Reputation: 3095
I have two models: User and State. The state model has records for each of the 50 states in the United States.
I would like each User to have two attributes: one "home" state, and many states to "visit".
I know I have to set up some sort of model associations to achieve this, but not sure what the best approach is.
Here's what I have so far, but I know there must be something wrong with have has_many and has_one association to the same model.
#user.rb
class User < ActiveRecord::Base
has_many :visits
has_many :states, :through => :visits
has_one :state
end
#visit.rb
class Visit < ActiveRecord::Base
belongs_to :user
belongs_to :state
end
#state.rb
class State < ActiveRecord::Base
has many :visits
has many :users, :through => :visits
belongs_to :user
end
Any suggestions?
Upvotes: 1
Views: 1975
Reputation: 3388
In my opinion what you already have is almost right, except you would store the home state foreign key on the user like thus:
# user.rb
class User < ActiveRecord::Base
belongs_to :state
has_many :visits
has_many :states, through: visits
end
# visit.rb
class Visit < ActiveRecord::Base
belongs_to :user
belongs_to :state
end
# state.rb
class State < ActiveRecord::Base
has_many :visits
has_many :users, through: :visits
end
You would then access the home state like thus:
u = User.first
u.state
And the visited states, like thus:
u = User.first
u.states
For programming clarity, you can rename your relations:
# user.rb
class User < ActiveRecord::Base
belongs_to :home_state, class_name: "State"
has_many :visits
has_many :visited_states, class_name: "State", through: visits
end
# state.rb
class State < ActiveRecord::Base
has_many :residents, class_name: "User"
has_many :visits
has_many :visitors, class_name: "User", through: :visits
end
Your domain model would make more sense:
u = User.first
u.home_state
u.visited_states
s = State.first
s.residents
s.visitors
I expect you'll probably want to store additional information about the visit, so keeping the HMT join table for the Visit
model will allow you to do this, rather than going with a HABTM relation. You could then add attributes to the visit:
# xxxxxxxxxxxxxxxx_create_visits.rb
class CreateVisits < ActiveRecord::Migration
def change
create_table :visits do |t|
t.text :agenda
t.datetime commenced_at
t.datetime concluded_at
t.references :state
t.references :user
end
end
end
Upvotes: 2
Reputation: 16435
I would like each User to have two attributes: one "home" state, and many states to "visit".

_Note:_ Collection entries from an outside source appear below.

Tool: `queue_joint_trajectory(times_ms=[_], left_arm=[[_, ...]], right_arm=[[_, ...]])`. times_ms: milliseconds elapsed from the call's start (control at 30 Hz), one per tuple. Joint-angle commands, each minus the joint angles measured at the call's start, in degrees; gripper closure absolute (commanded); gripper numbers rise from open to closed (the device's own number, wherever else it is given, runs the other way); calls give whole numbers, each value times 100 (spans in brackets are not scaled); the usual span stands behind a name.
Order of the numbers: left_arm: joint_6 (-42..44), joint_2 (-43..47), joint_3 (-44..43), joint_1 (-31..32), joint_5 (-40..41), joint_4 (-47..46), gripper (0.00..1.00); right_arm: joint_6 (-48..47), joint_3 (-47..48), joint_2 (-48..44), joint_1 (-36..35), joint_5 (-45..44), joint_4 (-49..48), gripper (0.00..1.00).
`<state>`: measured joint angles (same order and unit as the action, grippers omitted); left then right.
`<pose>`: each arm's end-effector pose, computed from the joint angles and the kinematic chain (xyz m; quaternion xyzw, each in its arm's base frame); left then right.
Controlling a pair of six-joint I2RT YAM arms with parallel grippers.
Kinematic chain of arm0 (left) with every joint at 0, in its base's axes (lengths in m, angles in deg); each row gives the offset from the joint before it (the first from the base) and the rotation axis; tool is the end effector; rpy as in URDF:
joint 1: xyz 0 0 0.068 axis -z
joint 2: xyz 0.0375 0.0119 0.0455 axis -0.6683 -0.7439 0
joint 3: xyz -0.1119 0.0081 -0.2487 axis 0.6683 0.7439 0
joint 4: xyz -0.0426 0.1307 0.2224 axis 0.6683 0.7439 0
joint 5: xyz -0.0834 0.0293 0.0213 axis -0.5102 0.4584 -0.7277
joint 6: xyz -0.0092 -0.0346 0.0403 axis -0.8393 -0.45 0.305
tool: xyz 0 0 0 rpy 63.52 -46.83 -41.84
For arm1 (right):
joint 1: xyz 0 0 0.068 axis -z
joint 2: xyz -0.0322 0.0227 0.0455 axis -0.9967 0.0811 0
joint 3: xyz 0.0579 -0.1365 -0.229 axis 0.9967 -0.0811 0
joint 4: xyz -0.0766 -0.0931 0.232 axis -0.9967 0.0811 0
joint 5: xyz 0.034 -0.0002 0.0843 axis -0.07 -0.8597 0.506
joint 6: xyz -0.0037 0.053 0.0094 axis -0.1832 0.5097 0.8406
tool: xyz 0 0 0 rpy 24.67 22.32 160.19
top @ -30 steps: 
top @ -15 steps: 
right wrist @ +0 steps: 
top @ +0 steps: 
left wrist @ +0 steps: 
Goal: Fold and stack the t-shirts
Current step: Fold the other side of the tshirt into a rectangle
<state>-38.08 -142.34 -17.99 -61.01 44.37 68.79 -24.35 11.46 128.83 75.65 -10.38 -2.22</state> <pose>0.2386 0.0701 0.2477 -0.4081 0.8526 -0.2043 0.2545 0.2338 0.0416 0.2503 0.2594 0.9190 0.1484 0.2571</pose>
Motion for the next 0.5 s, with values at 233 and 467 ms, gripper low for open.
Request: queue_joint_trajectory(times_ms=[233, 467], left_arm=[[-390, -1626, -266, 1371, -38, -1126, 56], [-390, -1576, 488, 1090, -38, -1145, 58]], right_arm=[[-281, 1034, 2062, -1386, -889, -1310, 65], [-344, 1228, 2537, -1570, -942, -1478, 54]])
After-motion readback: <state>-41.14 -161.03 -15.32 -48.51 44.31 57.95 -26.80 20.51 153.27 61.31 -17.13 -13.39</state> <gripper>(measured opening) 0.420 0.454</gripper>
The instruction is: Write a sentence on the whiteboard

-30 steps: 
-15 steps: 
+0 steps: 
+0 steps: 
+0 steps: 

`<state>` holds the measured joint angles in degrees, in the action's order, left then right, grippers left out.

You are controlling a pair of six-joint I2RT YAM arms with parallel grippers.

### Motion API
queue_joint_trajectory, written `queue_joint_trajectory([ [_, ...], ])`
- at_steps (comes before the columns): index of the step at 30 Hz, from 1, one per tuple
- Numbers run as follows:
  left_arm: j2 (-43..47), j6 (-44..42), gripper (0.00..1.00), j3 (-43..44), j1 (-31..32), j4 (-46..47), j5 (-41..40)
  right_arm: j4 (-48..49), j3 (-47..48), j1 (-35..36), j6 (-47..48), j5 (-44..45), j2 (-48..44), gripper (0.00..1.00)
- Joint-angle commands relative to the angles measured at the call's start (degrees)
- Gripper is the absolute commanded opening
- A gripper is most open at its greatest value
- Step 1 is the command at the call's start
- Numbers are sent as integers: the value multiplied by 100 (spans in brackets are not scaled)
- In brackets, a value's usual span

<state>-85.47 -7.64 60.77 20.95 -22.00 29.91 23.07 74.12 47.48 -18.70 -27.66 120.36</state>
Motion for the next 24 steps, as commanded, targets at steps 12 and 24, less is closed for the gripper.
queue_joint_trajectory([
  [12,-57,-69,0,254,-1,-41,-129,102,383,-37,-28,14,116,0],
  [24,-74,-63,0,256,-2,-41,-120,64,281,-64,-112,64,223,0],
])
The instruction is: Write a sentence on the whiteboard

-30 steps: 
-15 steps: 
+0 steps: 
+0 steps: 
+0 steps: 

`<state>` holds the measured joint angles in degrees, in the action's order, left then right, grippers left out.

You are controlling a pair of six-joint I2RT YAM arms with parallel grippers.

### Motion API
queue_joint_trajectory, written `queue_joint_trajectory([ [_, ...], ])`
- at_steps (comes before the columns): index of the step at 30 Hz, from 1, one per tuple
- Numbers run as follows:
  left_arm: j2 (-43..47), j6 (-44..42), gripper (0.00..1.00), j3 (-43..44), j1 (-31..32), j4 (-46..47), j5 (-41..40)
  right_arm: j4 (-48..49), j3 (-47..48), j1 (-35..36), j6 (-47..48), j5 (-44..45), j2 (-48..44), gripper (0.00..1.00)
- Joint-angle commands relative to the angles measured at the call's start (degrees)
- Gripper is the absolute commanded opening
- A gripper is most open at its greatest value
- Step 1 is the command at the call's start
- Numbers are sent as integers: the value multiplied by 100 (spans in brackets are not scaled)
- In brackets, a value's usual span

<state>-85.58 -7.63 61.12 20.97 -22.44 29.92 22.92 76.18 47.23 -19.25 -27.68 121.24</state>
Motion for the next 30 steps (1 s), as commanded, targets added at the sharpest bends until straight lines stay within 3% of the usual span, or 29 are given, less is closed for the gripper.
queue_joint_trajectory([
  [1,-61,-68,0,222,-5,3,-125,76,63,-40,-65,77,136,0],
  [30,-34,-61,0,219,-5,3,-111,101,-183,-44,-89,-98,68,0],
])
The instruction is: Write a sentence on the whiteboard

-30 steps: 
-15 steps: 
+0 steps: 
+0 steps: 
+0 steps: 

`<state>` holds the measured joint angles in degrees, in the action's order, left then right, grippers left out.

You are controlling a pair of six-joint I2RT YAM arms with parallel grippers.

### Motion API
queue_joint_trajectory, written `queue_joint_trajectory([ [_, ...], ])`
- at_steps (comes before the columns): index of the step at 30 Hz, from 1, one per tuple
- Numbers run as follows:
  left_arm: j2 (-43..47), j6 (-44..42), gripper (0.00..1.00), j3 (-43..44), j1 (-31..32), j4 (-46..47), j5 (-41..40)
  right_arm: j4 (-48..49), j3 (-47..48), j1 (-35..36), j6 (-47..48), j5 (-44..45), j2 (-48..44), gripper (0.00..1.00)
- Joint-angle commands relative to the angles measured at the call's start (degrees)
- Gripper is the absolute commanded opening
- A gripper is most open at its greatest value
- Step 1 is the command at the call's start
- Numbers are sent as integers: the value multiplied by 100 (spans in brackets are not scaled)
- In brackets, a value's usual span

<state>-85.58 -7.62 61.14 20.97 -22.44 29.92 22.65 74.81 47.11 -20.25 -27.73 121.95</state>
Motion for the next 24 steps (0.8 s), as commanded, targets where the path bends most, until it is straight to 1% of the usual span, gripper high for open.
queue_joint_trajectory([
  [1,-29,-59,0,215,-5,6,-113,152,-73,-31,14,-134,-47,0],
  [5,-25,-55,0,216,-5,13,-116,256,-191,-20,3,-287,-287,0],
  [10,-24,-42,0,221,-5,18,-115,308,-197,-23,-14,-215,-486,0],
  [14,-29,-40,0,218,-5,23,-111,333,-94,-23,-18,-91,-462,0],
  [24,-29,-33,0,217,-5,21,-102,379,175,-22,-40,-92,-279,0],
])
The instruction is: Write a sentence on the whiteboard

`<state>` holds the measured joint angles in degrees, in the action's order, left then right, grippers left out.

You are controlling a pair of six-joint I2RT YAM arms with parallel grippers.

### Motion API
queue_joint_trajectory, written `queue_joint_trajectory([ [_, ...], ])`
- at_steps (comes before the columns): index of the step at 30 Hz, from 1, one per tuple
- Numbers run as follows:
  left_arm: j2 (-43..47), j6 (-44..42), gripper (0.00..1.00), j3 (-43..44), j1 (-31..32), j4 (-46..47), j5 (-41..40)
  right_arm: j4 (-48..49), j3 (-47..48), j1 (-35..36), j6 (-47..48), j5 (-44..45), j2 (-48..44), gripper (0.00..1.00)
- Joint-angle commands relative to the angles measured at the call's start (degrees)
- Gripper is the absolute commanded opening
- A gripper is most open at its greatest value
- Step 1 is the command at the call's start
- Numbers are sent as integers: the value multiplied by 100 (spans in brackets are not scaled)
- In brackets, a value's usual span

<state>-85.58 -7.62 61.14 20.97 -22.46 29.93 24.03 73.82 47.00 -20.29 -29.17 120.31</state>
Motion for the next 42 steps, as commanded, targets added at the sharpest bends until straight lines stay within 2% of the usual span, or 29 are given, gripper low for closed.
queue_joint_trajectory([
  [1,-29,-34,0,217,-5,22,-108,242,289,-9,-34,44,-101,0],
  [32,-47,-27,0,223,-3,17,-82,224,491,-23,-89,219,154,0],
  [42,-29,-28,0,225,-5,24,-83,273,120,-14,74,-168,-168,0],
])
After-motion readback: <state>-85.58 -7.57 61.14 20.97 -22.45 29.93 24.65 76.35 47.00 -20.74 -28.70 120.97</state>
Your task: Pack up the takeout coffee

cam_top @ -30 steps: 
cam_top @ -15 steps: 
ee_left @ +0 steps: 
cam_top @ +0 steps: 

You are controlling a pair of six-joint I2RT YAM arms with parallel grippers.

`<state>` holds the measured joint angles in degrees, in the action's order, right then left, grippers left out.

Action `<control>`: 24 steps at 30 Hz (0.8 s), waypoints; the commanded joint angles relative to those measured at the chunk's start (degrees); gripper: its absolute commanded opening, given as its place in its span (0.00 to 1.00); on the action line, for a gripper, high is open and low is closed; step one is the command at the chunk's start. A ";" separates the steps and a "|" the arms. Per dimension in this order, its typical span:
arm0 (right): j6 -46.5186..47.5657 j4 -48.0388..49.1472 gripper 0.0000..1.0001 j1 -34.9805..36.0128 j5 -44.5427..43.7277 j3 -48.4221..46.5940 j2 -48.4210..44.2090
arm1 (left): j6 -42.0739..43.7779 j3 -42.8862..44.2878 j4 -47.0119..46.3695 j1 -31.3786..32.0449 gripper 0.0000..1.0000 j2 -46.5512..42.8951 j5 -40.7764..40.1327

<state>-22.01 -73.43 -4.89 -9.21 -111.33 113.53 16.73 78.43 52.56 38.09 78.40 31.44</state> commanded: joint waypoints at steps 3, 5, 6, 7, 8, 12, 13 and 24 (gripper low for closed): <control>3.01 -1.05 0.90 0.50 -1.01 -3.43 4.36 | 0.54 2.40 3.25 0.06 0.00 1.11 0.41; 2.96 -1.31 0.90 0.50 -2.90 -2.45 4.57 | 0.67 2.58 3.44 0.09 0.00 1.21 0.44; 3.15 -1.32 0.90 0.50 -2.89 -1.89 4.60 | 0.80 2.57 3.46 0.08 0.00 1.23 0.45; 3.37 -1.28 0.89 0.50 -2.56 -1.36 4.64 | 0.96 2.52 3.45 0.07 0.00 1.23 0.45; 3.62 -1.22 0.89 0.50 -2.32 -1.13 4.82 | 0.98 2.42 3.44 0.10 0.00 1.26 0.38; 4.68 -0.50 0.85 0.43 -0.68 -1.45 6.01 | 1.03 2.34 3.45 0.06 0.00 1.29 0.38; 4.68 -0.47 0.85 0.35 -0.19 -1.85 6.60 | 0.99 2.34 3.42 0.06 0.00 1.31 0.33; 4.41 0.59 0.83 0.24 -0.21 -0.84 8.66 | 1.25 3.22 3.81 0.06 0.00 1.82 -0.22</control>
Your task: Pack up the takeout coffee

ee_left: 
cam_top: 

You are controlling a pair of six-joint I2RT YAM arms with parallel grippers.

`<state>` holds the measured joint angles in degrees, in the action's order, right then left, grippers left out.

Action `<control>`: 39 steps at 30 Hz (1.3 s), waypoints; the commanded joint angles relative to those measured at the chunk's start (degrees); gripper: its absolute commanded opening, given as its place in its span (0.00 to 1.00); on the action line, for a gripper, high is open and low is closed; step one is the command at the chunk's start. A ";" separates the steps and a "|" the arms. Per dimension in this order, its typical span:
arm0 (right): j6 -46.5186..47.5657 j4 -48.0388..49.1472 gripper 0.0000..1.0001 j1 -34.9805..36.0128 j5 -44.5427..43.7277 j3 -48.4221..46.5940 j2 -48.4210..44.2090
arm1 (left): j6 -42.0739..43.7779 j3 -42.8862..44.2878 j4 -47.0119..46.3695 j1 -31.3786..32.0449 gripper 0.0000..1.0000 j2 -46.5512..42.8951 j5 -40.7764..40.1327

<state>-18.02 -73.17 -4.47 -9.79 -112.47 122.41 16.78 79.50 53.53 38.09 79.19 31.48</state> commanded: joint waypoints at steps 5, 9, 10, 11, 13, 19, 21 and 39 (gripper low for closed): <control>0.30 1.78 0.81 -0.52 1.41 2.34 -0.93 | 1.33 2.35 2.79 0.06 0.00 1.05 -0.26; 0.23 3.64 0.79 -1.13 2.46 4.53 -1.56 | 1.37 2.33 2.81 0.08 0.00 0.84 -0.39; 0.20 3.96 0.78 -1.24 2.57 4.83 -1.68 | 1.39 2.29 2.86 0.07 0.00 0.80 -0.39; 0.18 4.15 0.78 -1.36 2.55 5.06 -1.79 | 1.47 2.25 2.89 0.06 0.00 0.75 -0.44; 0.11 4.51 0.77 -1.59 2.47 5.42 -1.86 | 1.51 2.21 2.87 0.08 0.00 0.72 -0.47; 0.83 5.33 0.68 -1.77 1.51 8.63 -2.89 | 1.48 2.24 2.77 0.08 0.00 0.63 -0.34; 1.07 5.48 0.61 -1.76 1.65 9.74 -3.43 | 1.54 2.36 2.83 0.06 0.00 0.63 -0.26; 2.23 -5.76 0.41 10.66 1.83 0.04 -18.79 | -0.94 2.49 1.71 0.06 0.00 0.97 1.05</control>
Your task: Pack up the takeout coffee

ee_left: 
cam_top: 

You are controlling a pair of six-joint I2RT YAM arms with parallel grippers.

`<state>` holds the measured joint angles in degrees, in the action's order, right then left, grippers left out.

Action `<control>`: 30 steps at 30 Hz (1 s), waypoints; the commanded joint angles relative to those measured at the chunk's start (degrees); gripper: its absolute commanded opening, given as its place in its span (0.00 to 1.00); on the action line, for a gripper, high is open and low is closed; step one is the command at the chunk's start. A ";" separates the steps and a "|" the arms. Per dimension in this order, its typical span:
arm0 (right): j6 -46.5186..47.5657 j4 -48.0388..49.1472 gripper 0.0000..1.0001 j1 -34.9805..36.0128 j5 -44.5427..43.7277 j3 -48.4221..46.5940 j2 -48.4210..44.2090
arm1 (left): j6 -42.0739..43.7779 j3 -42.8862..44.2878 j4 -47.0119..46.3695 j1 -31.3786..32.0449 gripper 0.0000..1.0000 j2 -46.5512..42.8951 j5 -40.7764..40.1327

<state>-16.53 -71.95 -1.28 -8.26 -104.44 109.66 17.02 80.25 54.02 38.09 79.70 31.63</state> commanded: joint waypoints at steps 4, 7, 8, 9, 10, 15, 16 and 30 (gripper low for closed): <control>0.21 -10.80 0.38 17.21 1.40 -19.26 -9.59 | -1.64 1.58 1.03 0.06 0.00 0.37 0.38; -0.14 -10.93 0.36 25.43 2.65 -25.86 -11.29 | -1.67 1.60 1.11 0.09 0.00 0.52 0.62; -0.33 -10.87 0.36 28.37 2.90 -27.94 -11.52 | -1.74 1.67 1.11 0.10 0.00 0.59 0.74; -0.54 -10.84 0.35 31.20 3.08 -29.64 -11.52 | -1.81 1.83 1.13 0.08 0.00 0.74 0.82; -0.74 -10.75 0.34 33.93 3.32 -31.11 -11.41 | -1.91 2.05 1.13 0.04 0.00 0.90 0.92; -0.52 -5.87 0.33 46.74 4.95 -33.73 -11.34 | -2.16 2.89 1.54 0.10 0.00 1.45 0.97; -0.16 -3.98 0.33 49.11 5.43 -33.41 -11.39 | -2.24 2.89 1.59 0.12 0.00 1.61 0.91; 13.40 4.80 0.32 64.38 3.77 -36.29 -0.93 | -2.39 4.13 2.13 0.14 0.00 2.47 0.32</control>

In your models, a state may only be home to one user (belongs_to
).
The correct semantics would be
class User < AR::Base
belongs_to :home_state, :class_name => "State", :foreign_key => "home_state_id", :inverse_of => :users_living
has_and_belongs_to_many :visited_states, :through => :visits
# ...
end
class State < AR::Base
has_many :users_living, :class_name => "User", :inverse_of => :home_state
# ...
end
Upvotes: 1
Reputation: 14679
You can't have a has_many and has_one relationship on a single model, in this case state. One solution is to:
create a static model of states, they do not need to be a database model, they could be a static variable on the state model: US_STATES = {'1' => 'AK', '2' => 'AL', etc}
or you could use fixtures to load a table of states into the database (more complicated because you need to use a rake task or the db:seed task to load the fixtures into the db, but nice because you can use active record to manage the model).
then you can provide a home_state_id on the user model that defines the home_state and the visits are simply a join between user_id and the state_id.